> _Action item_
Which lines run from the one containing "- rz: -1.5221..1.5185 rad" through the end of the data? Write them out exactly, with the pictures left out.
[Start of Attachment]
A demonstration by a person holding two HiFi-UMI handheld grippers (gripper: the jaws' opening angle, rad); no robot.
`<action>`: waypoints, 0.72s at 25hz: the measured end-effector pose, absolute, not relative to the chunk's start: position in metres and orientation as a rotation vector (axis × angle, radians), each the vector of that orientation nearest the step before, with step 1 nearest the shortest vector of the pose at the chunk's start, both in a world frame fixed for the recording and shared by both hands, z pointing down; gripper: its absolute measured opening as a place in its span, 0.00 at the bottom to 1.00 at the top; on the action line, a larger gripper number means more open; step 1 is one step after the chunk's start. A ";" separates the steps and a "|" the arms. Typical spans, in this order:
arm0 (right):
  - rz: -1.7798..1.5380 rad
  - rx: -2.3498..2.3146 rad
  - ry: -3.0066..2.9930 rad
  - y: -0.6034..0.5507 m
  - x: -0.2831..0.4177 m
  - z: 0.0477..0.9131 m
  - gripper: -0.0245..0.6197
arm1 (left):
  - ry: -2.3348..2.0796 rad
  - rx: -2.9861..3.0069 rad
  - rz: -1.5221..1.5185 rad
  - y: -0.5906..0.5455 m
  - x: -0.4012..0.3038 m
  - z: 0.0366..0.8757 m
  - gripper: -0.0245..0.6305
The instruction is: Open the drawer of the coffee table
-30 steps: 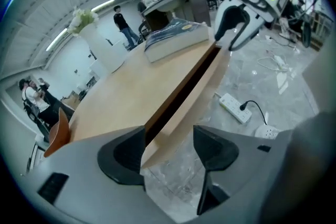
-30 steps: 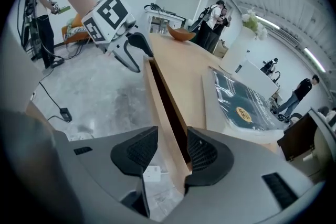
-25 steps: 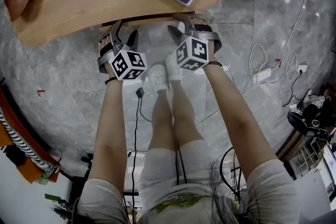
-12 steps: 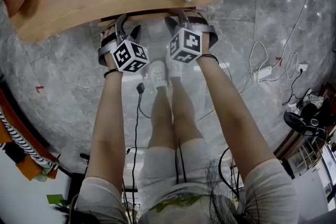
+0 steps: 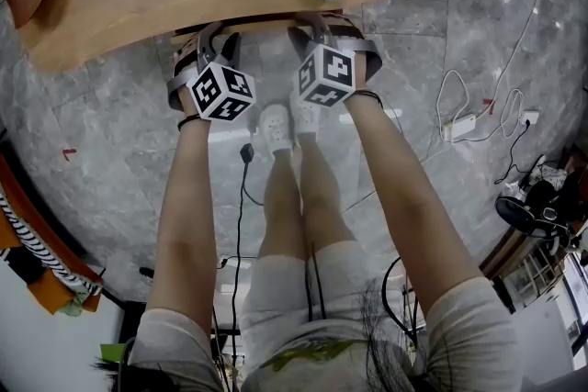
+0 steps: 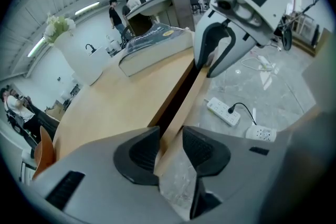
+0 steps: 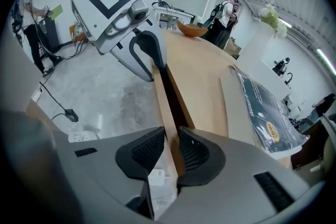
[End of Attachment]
> _Written reply_
  - rz: -1.5221..1.5185 rad
  - y: -0.5906..0.5455 m
  - x: -0.4012..0.3038 m
  - z: 0.0366..0.8757 m
  - gripper: -0.0245..0.6305
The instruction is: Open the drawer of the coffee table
-30 steps: 
-30 steps: 
-25 steps: 
-12 steps: 
+0 steps: 
+0 steps: 
+0 steps: 

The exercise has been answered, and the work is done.